EXERCISE INSTRUCTIONS: Within the listing below, filter for "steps" and copy every matching line.

DATA EXCERPT:
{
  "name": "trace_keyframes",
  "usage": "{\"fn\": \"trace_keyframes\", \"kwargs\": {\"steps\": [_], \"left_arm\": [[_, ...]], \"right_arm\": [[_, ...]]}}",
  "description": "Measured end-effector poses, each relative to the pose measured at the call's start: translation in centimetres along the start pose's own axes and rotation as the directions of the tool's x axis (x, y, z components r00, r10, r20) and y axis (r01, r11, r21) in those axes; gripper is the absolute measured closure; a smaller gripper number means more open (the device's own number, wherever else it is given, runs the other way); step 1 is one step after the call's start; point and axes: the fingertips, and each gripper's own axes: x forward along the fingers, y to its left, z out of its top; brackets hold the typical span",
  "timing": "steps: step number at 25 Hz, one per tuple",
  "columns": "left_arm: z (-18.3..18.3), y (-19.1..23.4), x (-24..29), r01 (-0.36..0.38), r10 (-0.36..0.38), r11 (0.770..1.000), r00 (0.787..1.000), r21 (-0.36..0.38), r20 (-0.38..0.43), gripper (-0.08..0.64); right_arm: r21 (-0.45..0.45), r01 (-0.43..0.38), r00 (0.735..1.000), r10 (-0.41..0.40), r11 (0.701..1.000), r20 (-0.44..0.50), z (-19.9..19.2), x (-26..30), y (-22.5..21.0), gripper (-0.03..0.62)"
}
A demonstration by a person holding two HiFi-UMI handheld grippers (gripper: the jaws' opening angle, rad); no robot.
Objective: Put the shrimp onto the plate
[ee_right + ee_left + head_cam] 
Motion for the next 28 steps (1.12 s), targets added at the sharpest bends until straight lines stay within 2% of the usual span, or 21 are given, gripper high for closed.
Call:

EXERCISE OUTPUT:
  "usage": "{\"fn\": \"trace_keyframes\", \"kwargs\": {\"steps\": [_], \"left_arm\": [[_, ...]], \"right_arm\": [[_, ...]]}}",
  "timing": "steps: step number at 25 Hz, one per tuple",
Motion for the next 28 steps (1.12 s), targets added at the sharpest bends until straight lines stay within 2% of the usual span, or 21 are given, gripper high for closed.

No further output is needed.